** Opening DATA FOR ANALYSIS block **
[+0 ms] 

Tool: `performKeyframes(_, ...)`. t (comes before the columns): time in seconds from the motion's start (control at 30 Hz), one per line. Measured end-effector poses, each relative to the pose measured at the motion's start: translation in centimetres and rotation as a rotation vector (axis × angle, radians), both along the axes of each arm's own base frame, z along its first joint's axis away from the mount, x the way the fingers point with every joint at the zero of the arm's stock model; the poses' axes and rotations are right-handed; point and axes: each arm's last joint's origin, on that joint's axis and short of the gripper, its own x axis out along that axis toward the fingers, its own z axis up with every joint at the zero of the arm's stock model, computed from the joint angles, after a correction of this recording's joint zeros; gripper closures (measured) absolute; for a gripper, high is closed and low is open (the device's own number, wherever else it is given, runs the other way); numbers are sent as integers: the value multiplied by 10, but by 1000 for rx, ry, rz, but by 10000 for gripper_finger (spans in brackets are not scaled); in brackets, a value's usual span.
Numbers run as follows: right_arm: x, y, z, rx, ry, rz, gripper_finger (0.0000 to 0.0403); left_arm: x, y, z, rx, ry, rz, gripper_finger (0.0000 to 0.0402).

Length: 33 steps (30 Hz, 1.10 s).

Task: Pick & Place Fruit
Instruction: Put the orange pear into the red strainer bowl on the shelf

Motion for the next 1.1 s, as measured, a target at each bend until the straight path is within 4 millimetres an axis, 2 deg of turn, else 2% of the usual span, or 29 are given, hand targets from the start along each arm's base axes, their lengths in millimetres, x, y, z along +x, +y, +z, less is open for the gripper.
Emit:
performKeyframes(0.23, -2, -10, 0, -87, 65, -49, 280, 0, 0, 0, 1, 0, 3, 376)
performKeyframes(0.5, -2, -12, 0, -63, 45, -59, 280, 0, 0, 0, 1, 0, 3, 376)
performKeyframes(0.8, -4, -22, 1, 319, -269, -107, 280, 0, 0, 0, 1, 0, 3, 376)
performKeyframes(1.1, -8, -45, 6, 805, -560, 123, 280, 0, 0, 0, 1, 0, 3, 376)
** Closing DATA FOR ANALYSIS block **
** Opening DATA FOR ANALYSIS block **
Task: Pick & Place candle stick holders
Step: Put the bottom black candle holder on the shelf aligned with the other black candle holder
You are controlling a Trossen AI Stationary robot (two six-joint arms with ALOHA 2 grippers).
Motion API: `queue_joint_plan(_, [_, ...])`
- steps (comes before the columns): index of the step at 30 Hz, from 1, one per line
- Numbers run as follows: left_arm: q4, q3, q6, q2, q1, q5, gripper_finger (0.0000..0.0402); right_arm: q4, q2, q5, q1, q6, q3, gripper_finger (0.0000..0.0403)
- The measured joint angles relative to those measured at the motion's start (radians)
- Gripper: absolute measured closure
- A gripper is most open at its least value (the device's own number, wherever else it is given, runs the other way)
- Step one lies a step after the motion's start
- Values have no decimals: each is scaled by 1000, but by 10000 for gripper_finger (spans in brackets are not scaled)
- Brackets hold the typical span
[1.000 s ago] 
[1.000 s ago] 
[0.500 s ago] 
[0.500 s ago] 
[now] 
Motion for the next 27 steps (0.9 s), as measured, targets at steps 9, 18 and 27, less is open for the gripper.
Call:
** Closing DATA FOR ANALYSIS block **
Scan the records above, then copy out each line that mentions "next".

**EXERCISE SOLUTION**
Motion for the next 1.1 s, as measured, a target at each bend until the straight path is within 4 millimetres an axis, 2 deg of turn, else 2% of the usual span, or 29 are given, hand targets from the start along each arm's base axes, their lengths in millimetres, x, y, z along +x, +y, +z, less is open for the gripper.
Motion for the next 27 steps (0.9 s), as measured, targets at steps 9, 18 and 27, less is open for the gripper.

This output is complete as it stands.